A Qt + OpenGL Demo “Cube” for the Cyclone V SoC based "DE10-Nano SoC Board" is available for download via the following link:
D/AVE NX Feature & Technology Overview
- Unified Shader Architecture
- Fully IEEE compatible floating point ALUs (incl. rounding, denormals etc.)
- True integer arithmetic (8bit, 16bit, 32bit)
- Massively parallel execution with fine grained Multithreading
- Scalability throughout the entire design
- Scaling from tiny footprint up to high end performance with exact same driver / software stack for all versions => same output at different speeds!
- Bandwidth reduction by e.g. on the fly lossless data compression/ decompression
- System security features
- Stop on bus error for integration with memory protection units
- Hardware out-of-framebuffer memory access protection
- Full support of all OpenGL ES 2.0/3.1 and VULKAN rendering features
- High render quality
- Highly accurate sub pixel positioning, interpolation and filtering
- Multiple anti-aliasing techniques (including MSAA)
- Effective texture and frame-buffer compression
- Hardware supported blending (normal alpha, linear colorspace, Porter-Duff ,…)
- Various texture and framebuffer formats
- High resolutions: Frame buffers and textures up to 4k x 4k pixels
- Support for Image Transformation & Warping
- Composition Engine
- Memory blocks controlled by Chip Select port
- Prepared for efficient automatic clock gating
- Global clock gating as option
- Low resource consumption (starting at 31K LE)
- Single clock domain architecture
- Bus interface clock frequency may differ from core frequency
- High latency capable
- Optional internal arbitration to work with a single bus master
- Adaptors for common bus protocols
- ARM AMBA: APB for register access, AHB or AXI (preferred) for memory bus master access
- Intel PSG Avalon as bus adaptors for both register and bus master access
- Other bus protocols can be easily adapted
Resource Usage and Performance
The actual resource usage of D/AVE NX depends mainly on the number of Shader Units (SUs), the number of Arithmetic Logic Units (ALUs) per shader unit and partly on the bus and cache configuration. The following numbers give an indication of the resource usage and resulting performance for a typical configuration.

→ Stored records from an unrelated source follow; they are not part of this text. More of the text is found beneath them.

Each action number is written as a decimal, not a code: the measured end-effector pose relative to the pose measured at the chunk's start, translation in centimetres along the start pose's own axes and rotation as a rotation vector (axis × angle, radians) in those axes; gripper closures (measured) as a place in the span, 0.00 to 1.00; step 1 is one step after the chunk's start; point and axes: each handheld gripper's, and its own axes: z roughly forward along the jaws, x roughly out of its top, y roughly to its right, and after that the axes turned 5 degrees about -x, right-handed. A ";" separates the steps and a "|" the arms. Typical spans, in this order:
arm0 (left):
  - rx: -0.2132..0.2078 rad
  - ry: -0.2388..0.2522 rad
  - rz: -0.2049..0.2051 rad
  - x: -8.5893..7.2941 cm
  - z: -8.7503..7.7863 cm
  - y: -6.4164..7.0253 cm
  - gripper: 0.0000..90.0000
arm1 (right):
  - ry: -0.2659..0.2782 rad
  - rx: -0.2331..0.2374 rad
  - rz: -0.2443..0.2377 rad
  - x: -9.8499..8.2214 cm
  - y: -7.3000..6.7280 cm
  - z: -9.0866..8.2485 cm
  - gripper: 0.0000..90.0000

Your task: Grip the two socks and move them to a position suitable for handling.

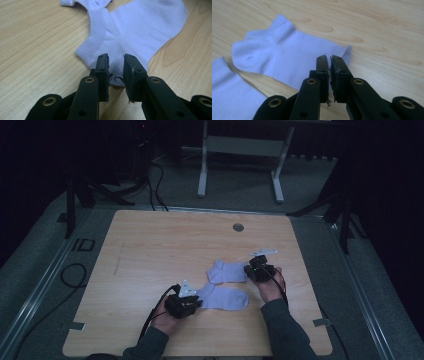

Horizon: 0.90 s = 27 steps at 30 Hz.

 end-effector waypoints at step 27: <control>-0.004 0.001 0.001 0.0 0.0 0.0 0.80 | 0.040 0.093 -0.198 3.5 -3.9 -0.2 0.58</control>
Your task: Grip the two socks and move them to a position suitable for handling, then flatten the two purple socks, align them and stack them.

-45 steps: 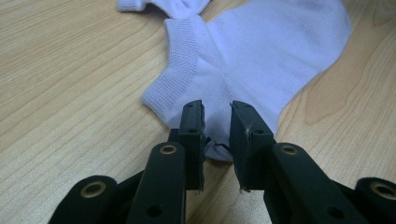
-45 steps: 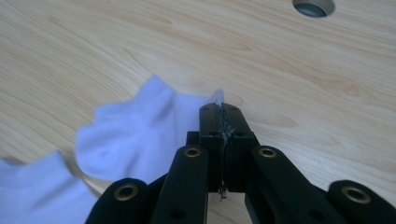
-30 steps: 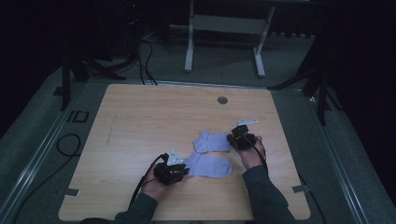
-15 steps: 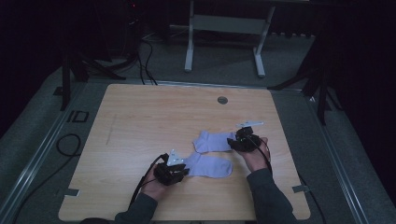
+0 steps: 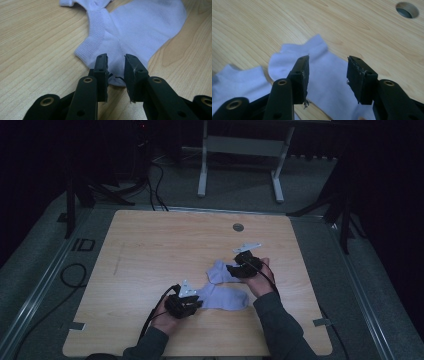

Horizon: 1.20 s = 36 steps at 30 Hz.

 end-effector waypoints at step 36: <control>-0.001 0.000 -0.002 0.0 0.0 0.0 0.79 | -0.028 0.164 -0.206 -0.3 -1.4 4.2 0.59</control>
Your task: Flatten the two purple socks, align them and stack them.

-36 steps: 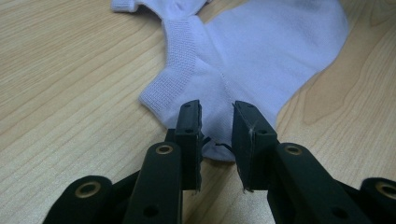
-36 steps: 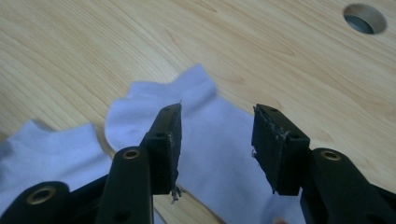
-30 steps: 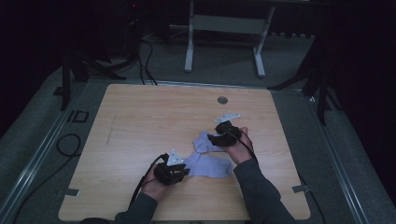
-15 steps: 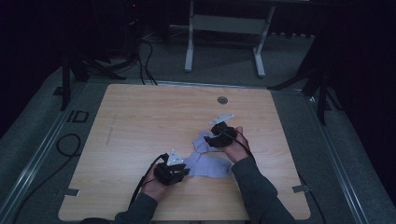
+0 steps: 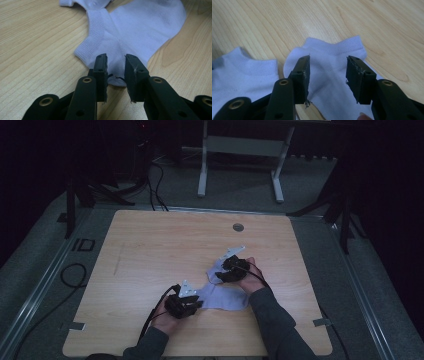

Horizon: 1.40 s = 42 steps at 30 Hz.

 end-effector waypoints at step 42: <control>-0.001 0.004 -0.006 0.0 0.0 0.0 0.78 | 0.032 -0.044 0.270 -1.1 1.3 -1.9 0.96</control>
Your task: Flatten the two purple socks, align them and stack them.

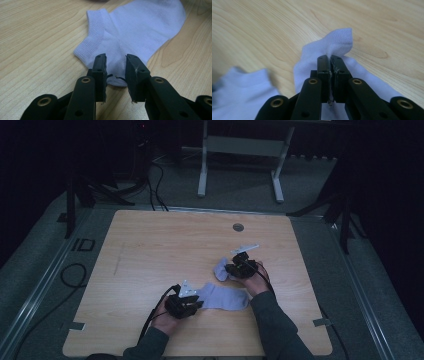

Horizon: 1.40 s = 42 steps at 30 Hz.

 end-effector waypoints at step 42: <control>-0.002 0.001 -0.008 -0.1 -0.1 0.1 0.77 | 0.221 -0.048 -0.004 -2.9 -3.6 -10.4 0.96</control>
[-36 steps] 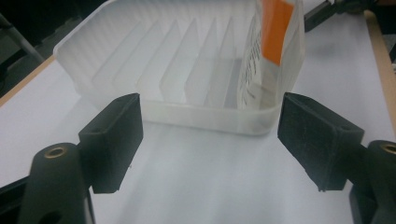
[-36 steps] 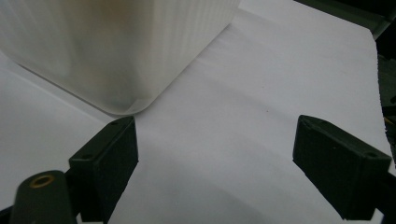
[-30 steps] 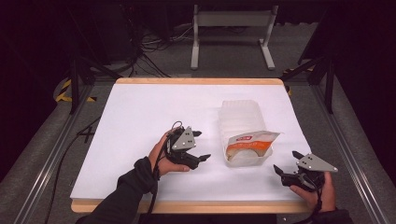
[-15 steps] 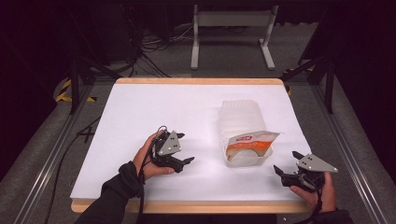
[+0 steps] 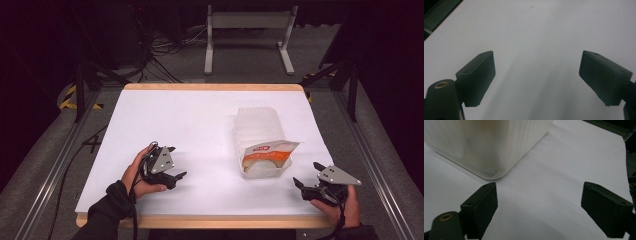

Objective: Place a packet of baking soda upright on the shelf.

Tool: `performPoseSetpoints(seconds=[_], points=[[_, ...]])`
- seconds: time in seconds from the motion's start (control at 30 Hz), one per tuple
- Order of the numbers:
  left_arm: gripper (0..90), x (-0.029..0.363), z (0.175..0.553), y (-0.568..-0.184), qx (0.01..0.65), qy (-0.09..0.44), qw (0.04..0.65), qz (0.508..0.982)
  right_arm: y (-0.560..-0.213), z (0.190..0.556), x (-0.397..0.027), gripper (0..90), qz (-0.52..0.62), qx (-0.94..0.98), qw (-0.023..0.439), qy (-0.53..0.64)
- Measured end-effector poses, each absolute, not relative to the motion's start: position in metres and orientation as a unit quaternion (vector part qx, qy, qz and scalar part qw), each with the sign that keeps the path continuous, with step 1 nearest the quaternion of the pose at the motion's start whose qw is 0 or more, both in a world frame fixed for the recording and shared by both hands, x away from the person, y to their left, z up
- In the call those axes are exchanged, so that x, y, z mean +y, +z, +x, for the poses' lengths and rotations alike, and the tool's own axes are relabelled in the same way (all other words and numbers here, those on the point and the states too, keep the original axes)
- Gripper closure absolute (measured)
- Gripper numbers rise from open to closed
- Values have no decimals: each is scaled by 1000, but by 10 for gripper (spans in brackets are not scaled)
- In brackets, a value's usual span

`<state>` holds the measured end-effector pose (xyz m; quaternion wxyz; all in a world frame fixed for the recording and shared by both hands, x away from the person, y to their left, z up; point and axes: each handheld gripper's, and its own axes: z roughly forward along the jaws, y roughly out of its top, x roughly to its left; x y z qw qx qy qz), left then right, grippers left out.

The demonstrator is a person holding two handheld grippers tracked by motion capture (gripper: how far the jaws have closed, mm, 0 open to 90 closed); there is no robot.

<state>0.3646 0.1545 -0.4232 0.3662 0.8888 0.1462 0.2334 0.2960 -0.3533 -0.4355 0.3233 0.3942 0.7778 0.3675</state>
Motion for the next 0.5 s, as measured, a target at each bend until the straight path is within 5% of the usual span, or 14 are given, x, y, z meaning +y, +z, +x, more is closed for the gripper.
performPoseSetpoints(seconds=[0.5], points=[[118, 213, 350, -434, 203, 245, 370, 873, -437, 296, -353, 141, 388, 784, 327, 359]])
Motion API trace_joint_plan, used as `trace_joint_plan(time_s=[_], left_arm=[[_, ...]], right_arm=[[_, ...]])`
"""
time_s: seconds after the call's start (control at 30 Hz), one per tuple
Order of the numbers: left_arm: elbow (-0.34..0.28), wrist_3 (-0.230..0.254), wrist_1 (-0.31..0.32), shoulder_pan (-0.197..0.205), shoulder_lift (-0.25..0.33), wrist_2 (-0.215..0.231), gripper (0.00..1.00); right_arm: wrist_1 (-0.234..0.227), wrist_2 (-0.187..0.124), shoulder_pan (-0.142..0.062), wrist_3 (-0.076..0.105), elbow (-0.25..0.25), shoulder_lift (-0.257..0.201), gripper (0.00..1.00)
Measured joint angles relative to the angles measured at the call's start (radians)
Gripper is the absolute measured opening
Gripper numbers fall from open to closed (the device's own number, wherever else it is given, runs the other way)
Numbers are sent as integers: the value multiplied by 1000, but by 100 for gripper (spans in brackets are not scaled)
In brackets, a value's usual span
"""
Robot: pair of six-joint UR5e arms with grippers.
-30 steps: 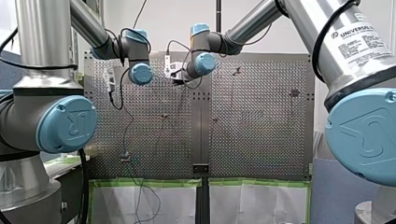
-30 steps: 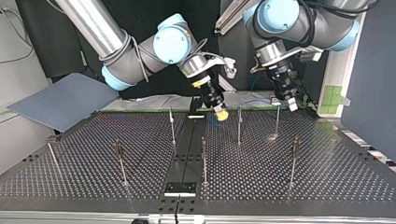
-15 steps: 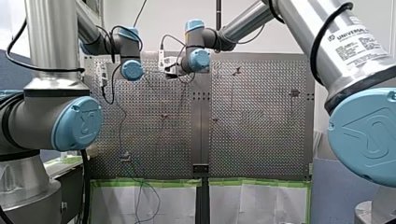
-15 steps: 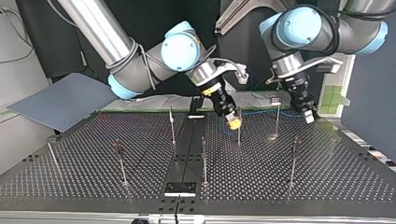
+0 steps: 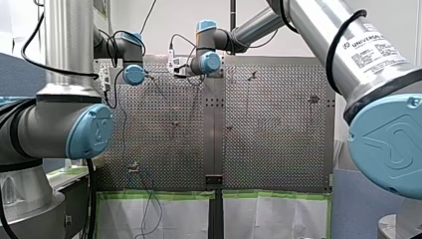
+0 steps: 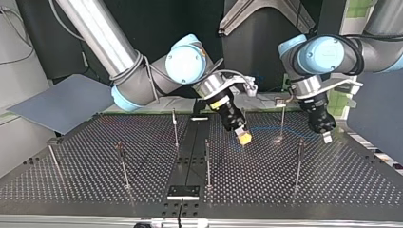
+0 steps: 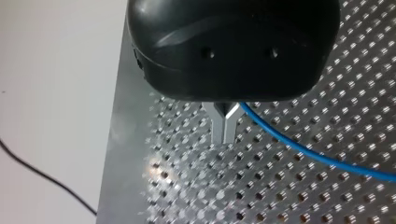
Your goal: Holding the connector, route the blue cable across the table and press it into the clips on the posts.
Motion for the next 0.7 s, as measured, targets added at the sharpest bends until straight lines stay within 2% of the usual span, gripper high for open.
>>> trace_joint_plan(time_s=[0.33,0.7], left_arm=[[28,-9,-3,73,-36,81,0],[63,-17,-4,95,-44,169,0]], right_arm=[[-10,-2,-10,4,-17,21,0],[-24,-17,-13,3,-17,37,0]])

FPGA Resource Usage and Performance (preliminary estimates)
|(*1)||1 SU with 4 ALUs||1 SU with 8 ALUs||2 SUs with 8 ALUs||2 SUs with 16 ALUs|
|Adaptive Logic Modules (ALMs)||14k ALMs||20k ALMs||34k ALMs||50k ALMs|
|Logic Elements (LEs)||31k LEs||44k LEs||75k LEs||110k LEs|
|Pixels per cycle (*2)||0.5||1||2||4|
|Performance||0.8 GFLOPS||1.6 GFLOPS||3.2 GFLOPS||6.4 GFLOPS|
*2 Best case
TES provides Khronos conform OpenGL ES 2.0/3.1 and EGL drivers. Both drivers rely on a low level D/AVE NX driver layer abstracting hardware details like the register access and making porting to different CPUs / Operating systems a lot easier.
All drivers have the following features:
- Fully reentrant & thread-safe
- Minimal OS dependency (HAL part separated)
- No inline assembler required
- Support for multiple D/AVE NX instances
- Multi-threading support, i.e. multiple applications can use D/AVE NX concurrently
- Small memory footprint
On top of the standard Khronos APIs it is also possible to provide drivers for the legacy TES APIs from D/AVE HD and D/AVE 2D on request.